She is red-lipped and slender in a shirt-
waist dress, bun of hair hidden
under a white hat, existing only for us
on ice chips and cigarettes. Chopin
is in the fingers that twine through mine, a warning
and an endearment. My brother’s a shifting load
on her hip. I will grow up and smoke
cigarettes the way she did, in lieu
of food, hungrily tap my ashes into
a ceramic whale, belly hollowed out where
its womb would have been.

I will never wear her clothes.

Sometimes I drive south on two-lane highways
through one-light towns until I’m cradled
in hills. In August, the maple trees are dying
inside. The chlorophyll’s stopped rising and soon
enough the leaves will yellow. I think of her
body as one of those small towns where the lone     
factory’s down to a single shift, a building where birds
fly in and out of deciduous windows and high school
boys break and enter nightly to light fires and talk
big. Listen to them and you can almost believe
their hearts will never turn bitter and quit.

I’d write a love poem to those boys, but I wouldn’t             
know where to send it so I’m saying this to you,
Mom, shouting from a hilltop at a couple
of cows who look up at me and go on chewing.
They’re as blank as grief can be, the emptiness
of a parking lot ten minutes after the shift’s
let out, a dandelion in the cracked
asphalt waving at the trail of exhaust
from the last car to leave.





A Letter to You about Myself




I still do bad things. Sometimes I bite my fingernails, not down
to the quick, but only to even out the rough spots. Last week my
thumb snagged a new pair of tights. All day the run laddered up
my thigh, displaying beige leg flesh in each little window. I’m always
in a hurry, an hour ahead of the here and now, a refugee from my own
life. I hope I didn’t give that to you.
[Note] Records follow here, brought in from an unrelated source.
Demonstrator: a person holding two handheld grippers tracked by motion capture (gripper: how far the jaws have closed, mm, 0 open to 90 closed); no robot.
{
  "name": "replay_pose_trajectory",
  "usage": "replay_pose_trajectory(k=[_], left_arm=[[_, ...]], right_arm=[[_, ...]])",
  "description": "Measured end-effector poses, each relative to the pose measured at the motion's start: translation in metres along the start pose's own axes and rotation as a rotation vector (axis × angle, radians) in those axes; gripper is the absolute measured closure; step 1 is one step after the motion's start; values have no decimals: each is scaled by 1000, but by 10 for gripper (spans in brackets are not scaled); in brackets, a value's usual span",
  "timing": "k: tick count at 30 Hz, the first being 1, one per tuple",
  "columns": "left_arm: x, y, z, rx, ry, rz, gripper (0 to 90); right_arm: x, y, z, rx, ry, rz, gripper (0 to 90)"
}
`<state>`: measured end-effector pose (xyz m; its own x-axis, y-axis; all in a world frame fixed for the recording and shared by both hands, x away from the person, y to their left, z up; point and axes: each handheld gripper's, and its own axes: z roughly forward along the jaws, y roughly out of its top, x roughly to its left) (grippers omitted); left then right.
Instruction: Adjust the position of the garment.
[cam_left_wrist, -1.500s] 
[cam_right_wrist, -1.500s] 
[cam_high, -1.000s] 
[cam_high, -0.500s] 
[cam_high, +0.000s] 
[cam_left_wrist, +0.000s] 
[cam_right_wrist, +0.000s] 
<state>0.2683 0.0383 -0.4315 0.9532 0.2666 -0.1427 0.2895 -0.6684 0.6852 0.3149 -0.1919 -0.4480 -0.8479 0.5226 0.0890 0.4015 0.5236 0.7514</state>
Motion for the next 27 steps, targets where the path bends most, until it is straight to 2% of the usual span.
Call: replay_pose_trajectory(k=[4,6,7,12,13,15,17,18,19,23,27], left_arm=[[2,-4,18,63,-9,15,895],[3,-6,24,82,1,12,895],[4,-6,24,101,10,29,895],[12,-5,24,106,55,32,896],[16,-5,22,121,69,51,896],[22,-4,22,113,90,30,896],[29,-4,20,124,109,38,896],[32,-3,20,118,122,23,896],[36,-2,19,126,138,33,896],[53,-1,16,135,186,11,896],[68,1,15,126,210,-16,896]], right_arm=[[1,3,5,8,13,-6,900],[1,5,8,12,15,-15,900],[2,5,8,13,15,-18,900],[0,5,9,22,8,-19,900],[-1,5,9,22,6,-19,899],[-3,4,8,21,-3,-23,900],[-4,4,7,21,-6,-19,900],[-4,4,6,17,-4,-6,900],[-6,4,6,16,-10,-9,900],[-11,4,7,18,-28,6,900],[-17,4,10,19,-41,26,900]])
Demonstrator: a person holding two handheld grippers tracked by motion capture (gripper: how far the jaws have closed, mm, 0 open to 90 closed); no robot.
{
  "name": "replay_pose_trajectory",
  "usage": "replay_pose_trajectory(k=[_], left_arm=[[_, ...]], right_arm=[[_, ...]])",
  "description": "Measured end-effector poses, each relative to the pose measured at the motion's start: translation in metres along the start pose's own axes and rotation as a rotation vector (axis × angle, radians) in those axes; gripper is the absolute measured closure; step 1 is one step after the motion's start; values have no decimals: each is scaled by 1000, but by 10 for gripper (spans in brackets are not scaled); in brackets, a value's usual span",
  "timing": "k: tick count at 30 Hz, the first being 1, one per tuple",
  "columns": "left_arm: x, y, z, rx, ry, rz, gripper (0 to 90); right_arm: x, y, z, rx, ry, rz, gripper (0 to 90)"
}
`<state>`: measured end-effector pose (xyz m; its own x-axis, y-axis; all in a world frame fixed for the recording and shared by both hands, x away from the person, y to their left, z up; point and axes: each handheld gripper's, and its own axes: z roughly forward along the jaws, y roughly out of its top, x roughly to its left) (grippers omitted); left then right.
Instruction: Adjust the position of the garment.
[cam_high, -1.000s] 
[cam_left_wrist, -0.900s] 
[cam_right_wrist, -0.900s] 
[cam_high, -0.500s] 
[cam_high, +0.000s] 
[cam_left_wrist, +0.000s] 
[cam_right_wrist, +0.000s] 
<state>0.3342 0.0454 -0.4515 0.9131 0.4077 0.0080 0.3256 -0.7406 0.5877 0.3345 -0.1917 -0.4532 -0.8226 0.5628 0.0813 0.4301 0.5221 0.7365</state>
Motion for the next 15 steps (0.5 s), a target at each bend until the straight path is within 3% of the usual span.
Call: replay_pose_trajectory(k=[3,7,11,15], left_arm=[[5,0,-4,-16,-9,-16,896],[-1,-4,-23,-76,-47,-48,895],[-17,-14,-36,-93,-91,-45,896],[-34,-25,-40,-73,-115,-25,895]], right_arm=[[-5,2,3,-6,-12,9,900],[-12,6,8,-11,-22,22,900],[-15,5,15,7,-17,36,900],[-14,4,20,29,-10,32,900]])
My teeth are bad, maybe yours
are too? My dentist says I’ll be lucky to keep the teeth I have as if he
knows what my future will be: me in a hospital bed cranked up high
enough to see outdoors: the birds fighting for the last bit of seed
in the feeder. The drone of a TV across the hall, a soap opera whose
characters I no longer recognize. The names are the same, the actors
different. Every day is like this. The girl who brings my tray is not
the one from yesterday though she says she is. Her hands are hard
and strong. Here’s your boiled egg, honey, she says. I don’t answer
to that name anymore.






Pilgrims




Two men from the halfway house
are hanging out on the corner,
shin deep in ragged snow
tagged by a graffiti of dog pee
and car dirt. Their words turn
to steam but they don’t talk
much, don’t do much of anything
but stand on the corner in their thin
shoes, hands jammed into jacket
pockets as afternoon trudges on toward
evening, the blue hour when bars
blaze awake in a hum of neon. Somewhere
in the wrecked cities this pair
of pilgrims has left behind, a communion
of drinkers is gathering on stools, thirsty
for whiskey’s swift benediction,
sung there by a silver choir
of bottles, but look how
the tall man bends his face
to the cupped hands of the short man
offering a match. See him
tip his head back to exhale,
let the dime-sized flakes
bless his face.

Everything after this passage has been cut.